_Data under study:_
········

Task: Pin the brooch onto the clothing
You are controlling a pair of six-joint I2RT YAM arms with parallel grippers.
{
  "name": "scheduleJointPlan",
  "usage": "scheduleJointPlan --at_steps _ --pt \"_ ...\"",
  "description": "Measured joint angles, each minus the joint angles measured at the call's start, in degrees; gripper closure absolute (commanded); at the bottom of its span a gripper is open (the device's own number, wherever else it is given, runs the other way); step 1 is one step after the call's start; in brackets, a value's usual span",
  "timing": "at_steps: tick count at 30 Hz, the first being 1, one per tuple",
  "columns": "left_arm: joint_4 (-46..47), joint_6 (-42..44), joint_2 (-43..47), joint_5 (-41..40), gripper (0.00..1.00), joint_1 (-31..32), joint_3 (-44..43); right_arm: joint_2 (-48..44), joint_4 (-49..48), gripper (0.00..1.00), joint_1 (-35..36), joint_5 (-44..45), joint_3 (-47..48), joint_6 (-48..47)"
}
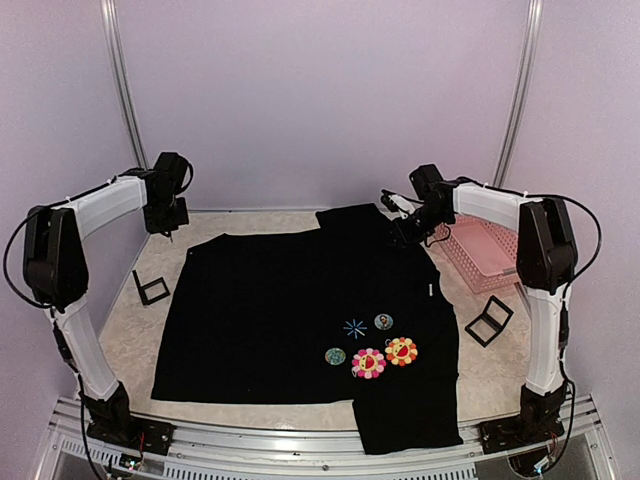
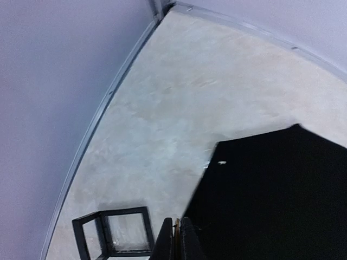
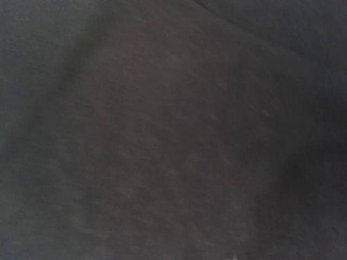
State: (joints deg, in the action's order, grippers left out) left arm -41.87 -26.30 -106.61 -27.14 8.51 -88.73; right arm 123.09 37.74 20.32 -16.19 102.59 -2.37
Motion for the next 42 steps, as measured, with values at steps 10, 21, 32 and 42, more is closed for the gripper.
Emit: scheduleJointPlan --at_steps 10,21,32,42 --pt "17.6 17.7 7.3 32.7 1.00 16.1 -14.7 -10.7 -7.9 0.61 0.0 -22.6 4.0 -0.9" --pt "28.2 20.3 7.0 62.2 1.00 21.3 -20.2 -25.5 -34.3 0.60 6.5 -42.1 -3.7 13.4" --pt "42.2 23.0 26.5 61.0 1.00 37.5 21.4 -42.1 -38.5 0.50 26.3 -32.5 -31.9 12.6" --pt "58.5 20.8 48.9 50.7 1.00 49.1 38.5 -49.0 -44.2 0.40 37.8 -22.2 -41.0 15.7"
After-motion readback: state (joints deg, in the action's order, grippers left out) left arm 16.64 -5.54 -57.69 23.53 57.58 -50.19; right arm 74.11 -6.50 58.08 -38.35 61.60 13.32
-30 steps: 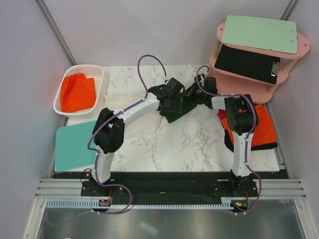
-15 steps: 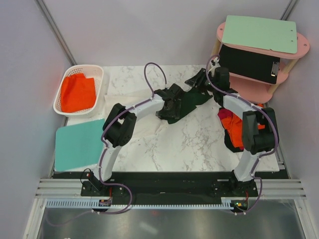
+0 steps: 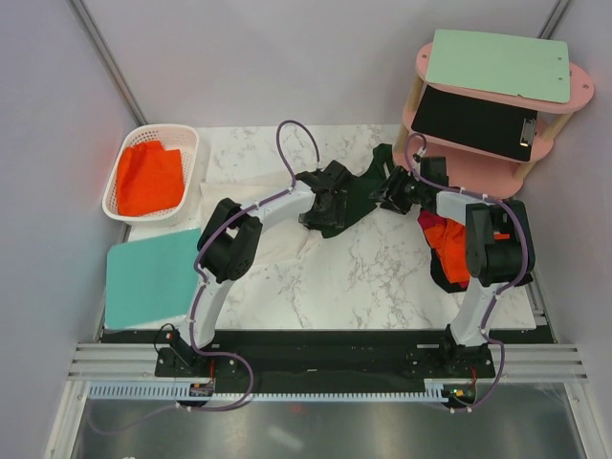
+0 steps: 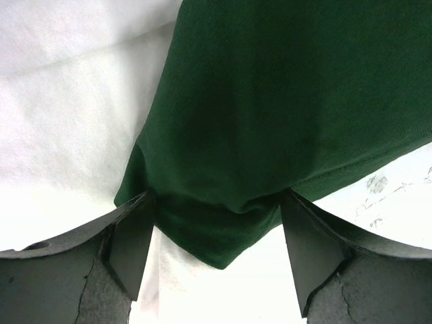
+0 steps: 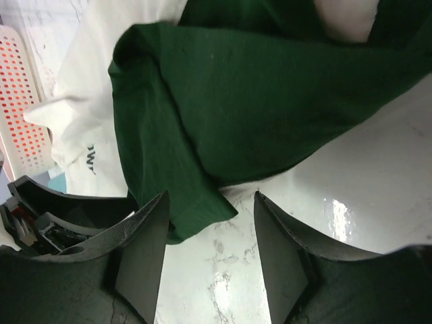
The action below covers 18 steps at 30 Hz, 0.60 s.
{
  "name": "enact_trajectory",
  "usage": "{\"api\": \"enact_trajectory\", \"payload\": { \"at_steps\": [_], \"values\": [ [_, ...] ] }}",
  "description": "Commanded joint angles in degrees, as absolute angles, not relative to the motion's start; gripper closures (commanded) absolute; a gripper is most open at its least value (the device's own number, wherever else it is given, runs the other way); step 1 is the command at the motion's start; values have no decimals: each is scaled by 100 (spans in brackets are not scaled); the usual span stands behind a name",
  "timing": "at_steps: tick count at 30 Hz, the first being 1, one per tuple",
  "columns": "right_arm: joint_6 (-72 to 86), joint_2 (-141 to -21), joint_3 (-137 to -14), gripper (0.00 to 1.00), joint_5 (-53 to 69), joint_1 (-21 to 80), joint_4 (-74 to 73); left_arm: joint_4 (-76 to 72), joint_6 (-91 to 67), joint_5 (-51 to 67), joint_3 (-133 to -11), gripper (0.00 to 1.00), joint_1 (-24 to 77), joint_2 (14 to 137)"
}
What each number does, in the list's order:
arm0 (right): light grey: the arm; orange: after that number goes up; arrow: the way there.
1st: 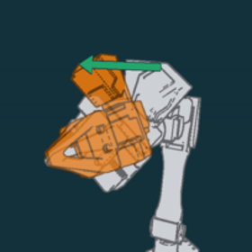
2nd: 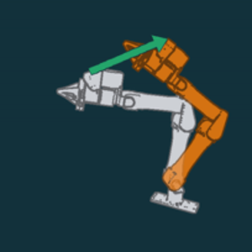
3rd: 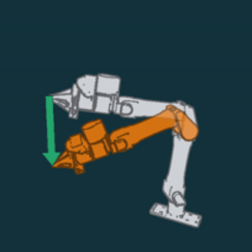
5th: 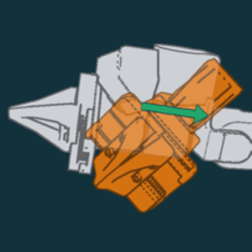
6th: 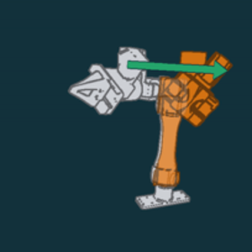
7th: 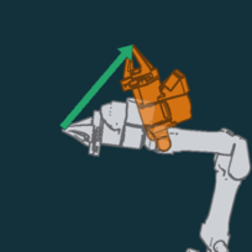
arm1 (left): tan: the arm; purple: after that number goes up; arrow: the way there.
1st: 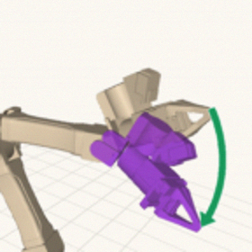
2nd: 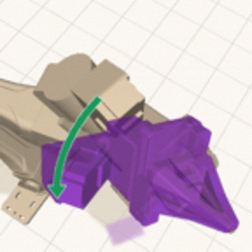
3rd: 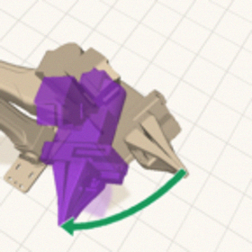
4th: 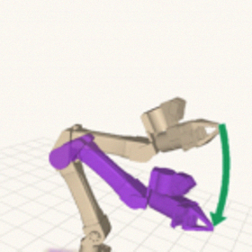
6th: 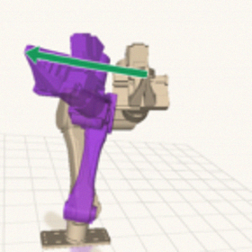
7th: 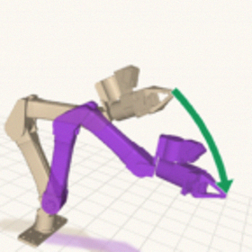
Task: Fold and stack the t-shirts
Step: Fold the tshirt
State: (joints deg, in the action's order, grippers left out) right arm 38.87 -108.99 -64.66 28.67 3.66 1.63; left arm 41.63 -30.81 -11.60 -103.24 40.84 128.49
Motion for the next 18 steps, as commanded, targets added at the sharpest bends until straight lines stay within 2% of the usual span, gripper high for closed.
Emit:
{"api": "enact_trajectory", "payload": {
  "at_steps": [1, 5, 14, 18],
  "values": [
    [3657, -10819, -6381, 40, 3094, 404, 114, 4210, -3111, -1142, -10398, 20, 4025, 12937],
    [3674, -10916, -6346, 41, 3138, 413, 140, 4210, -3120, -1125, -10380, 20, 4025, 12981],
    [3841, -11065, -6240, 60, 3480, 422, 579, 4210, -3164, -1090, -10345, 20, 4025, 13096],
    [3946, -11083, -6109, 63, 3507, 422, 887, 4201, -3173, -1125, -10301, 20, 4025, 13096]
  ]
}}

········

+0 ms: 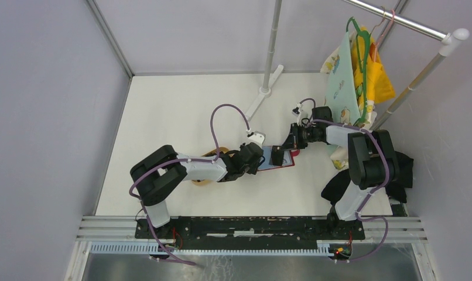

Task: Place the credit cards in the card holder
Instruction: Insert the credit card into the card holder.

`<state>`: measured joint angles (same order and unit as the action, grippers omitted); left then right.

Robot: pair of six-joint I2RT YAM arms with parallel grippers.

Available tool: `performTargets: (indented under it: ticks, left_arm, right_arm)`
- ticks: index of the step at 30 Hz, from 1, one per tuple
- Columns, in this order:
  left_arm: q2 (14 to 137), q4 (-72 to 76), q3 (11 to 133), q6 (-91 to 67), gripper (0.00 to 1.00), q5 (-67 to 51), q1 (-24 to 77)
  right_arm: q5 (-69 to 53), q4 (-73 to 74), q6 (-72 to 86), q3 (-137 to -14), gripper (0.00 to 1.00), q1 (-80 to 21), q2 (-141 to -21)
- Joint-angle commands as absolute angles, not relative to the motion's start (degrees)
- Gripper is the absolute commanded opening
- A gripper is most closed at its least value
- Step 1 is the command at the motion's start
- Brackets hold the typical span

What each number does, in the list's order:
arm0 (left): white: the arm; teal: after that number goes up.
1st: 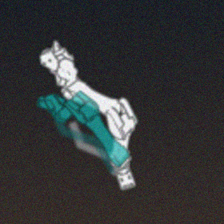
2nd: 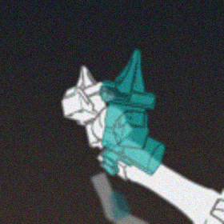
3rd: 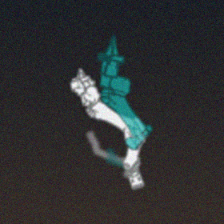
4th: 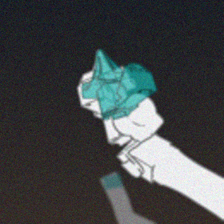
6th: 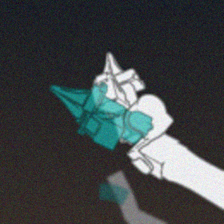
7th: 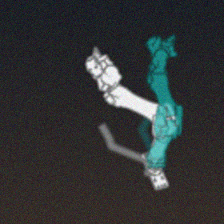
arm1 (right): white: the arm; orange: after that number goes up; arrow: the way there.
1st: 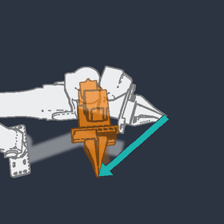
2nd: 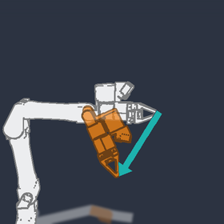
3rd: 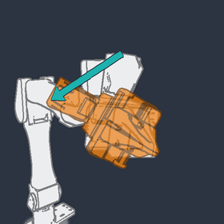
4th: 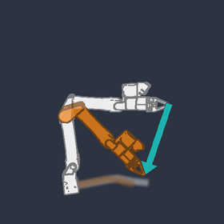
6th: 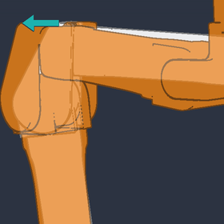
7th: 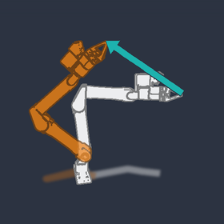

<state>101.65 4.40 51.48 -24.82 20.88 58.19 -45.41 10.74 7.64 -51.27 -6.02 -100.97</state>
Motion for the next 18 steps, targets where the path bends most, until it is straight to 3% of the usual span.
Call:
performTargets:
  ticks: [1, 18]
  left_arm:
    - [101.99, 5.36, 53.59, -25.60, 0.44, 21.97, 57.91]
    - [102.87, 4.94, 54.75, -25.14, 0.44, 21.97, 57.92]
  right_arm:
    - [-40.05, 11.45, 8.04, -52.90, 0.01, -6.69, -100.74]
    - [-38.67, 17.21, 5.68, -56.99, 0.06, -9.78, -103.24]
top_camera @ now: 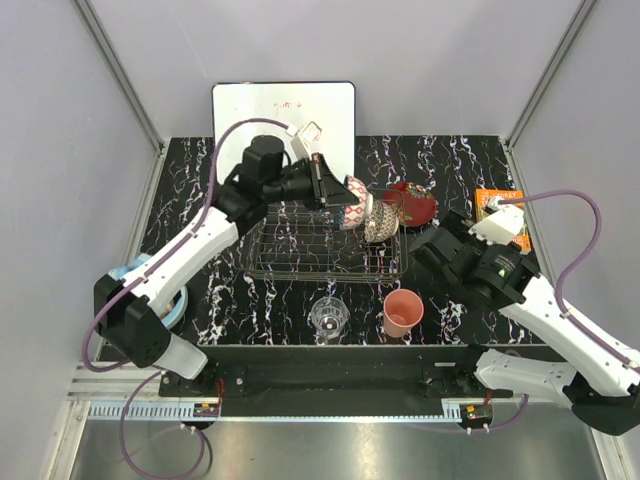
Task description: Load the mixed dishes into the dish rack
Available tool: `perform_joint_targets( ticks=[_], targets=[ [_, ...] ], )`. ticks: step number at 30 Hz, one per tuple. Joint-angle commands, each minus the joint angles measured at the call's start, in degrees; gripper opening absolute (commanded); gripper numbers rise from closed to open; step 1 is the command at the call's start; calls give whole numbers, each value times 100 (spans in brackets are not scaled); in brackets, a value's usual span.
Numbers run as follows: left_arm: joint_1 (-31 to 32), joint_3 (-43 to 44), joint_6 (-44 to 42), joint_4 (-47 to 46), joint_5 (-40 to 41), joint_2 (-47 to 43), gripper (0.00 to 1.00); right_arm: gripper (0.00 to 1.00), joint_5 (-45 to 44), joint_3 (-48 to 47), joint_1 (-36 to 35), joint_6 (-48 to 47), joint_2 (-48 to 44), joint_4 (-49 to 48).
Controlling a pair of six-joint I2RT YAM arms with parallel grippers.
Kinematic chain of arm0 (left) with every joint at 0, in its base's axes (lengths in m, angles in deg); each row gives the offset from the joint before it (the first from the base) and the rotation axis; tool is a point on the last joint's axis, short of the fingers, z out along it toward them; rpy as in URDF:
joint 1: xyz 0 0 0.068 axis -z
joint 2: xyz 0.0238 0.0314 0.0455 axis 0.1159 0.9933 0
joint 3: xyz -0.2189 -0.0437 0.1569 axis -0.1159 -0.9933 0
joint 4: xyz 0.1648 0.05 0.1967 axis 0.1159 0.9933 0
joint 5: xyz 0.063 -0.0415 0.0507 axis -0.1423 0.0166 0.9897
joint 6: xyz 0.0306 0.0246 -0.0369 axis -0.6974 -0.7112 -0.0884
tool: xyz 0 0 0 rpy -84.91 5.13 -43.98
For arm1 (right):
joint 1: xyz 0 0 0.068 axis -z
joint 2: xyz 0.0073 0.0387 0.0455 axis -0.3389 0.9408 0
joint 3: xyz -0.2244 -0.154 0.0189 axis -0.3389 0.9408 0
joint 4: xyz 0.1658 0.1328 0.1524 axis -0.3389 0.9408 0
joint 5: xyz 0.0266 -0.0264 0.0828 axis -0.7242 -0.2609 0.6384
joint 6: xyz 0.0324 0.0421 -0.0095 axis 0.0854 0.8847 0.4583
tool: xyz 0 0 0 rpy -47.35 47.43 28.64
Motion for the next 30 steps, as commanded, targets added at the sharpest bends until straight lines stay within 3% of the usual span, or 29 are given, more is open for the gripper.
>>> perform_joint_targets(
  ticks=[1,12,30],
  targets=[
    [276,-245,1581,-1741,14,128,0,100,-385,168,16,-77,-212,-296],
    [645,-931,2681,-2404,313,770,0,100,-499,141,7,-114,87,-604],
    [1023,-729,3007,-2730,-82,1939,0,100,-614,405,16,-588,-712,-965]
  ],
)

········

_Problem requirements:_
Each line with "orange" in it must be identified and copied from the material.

_Result of this task:_
arm0 (right): light grey: the arm; orange: after that number goes up; arrow: the way there.
arm1 (right): white: the arm; orange: after that number goes up; arrow: the way there.

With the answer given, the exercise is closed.